**TASK REQUIREMENTS**
Copy out the records precisely, omitting pictures.

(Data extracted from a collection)
···

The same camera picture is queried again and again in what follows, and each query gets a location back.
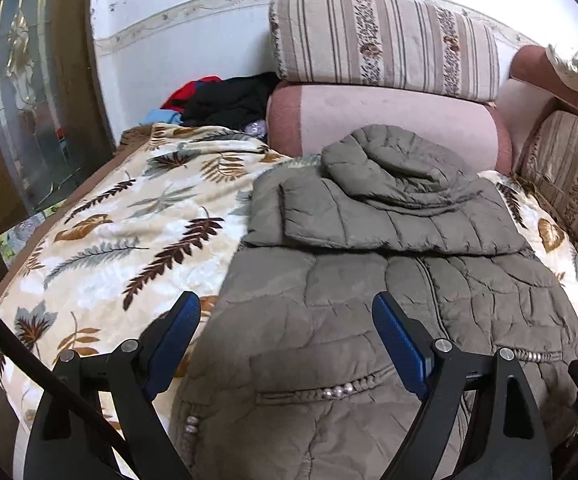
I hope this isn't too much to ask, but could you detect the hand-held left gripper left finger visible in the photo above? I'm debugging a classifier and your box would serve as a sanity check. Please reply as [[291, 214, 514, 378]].
[[24, 291, 202, 480]]

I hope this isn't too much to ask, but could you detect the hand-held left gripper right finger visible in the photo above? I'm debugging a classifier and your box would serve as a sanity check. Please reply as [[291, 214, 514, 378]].
[[371, 291, 552, 480]]

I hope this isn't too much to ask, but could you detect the olive quilted hooded jacket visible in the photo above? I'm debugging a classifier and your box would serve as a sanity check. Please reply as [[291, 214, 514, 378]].
[[169, 124, 578, 480]]

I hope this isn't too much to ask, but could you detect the leaf print blanket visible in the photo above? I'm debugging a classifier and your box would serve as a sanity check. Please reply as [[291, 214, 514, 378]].
[[0, 122, 578, 480]]

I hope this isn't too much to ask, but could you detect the long striped floral sofa cushion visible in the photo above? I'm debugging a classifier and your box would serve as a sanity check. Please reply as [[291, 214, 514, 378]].
[[513, 109, 578, 283]]

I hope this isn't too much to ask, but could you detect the light blue cloth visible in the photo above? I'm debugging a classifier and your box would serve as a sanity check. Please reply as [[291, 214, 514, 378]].
[[143, 108, 186, 127]]

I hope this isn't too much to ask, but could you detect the pink bolster cushion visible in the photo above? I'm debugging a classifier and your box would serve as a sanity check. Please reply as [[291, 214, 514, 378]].
[[265, 82, 514, 173]]

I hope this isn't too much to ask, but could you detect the black garment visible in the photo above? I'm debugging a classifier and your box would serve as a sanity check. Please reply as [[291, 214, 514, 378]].
[[183, 72, 280, 130]]

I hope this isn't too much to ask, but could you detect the red garment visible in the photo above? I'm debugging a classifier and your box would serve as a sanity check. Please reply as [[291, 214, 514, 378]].
[[161, 76, 223, 112]]

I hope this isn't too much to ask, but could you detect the wooden door with glass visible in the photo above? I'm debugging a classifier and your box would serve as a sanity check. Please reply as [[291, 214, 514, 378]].
[[0, 0, 116, 288]]

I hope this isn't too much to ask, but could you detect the pink sofa armrest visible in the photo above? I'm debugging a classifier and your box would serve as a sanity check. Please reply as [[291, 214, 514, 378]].
[[510, 44, 578, 108]]

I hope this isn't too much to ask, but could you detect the short striped floral sofa cushion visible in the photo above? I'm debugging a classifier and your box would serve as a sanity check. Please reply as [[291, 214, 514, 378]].
[[268, 0, 500, 102]]

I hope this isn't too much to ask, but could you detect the black cable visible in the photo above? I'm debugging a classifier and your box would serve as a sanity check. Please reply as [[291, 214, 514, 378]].
[[0, 277, 138, 480]]

···

**COMPLETED TASK**
The same camera picture is queried again and again in what follows, and each query gets a location back.
I hope this isn't too much to ask, but could you detect the hand-held left gripper left finger visible in the photo above? I'm debugging a classifier and your box would serve as a sanity check. Please reply as [[291, 214, 514, 378]].
[[24, 291, 202, 480]]

I hope this isn't too much to ask, but could you detect the hand-held left gripper right finger visible in the photo above? I'm debugging a classifier and your box would serve as a sanity check. Please reply as [[291, 214, 514, 378]].
[[371, 291, 552, 480]]

I hope this isn't too much to ask, but could you detect the olive quilted hooded jacket visible in the photo above? I'm debugging a classifier and your box would serve as a sanity check. Please reply as [[291, 214, 514, 378]].
[[169, 124, 578, 480]]

I hope this isn't too much to ask, but could you detect the leaf print blanket visible in the photo above? I'm debugging a classifier and your box would serve as a sanity check. Please reply as [[291, 214, 514, 378]].
[[0, 122, 578, 480]]

I hope this isn't too much to ask, but could you detect the long striped floral sofa cushion visible in the photo above? I'm debugging a classifier and your box would serve as a sanity check. Please reply as [[291, 214, 514, 378]].
[[513, 109, 578, 283]]

I hope this isn't too much to ask, but could you detect the light blue cloth visible in the photo above? I'm debugging a classifier and your box would serve as a sanity check. Please reply as [[291, 214, 514, 378]].
[[143, 108, 186, 127]]

I hope this isn't too much to ask, but could you detect the pink bolster cushion visible in the photo above? I'm debugging a classifier and your box would serve as a sanity check. Please reply as [[291, 214, 514, 378]].
[[265, 82, 514, 173]]

I hope this isn't too much to ask, but could you detect the black garment visible in the photo above? I'm debugging a classifier and your box would serve as a sanity check. Please reply as [[291, 214, 514, 378]].
[[183, 72, 280, 130]]

I hope this isn't too much to ask, but could you detect the red garment visible in the photo above? I'm debugging a classifier and your box would serve as a sanity check. Please reply as [[291, 214, 514, 378]].
[[161, 76, 223, 112]]

I hope this isn't too much to ask, but could you detect the wooden door with glass visible in the photo above? I'm debugging a classifier and your box would serve as a sanity check. Please reply as [[291, 214, 514, 378]].
[[0, 0, 116, 288]]

I hope this isn't too much to ask, but could you detect the pink sofa armrest visible in the photo above? I'm debugging a classifier and your box would serve as a sanity check. Please reply as [[291, 214, 514, 378]].
[[510, 44, 578, 108]]

I hope this isn't too much to ask, but could you detect the short striped floral sofa cushion visible in the photo above? I'm debugging a classifier and your box would serve as a sanity check. Please reply as [[291, 214, 514, 378]].
[[268, 0, 500, 102]]

I hope this isn't too much to ask, but could you detect the black cable visible in the photo above? I'm debugging a classifier and your box would serve as a sanity check. Please reply as [[291, 214, 514, 378]].
[[0, 277, 138, 480]]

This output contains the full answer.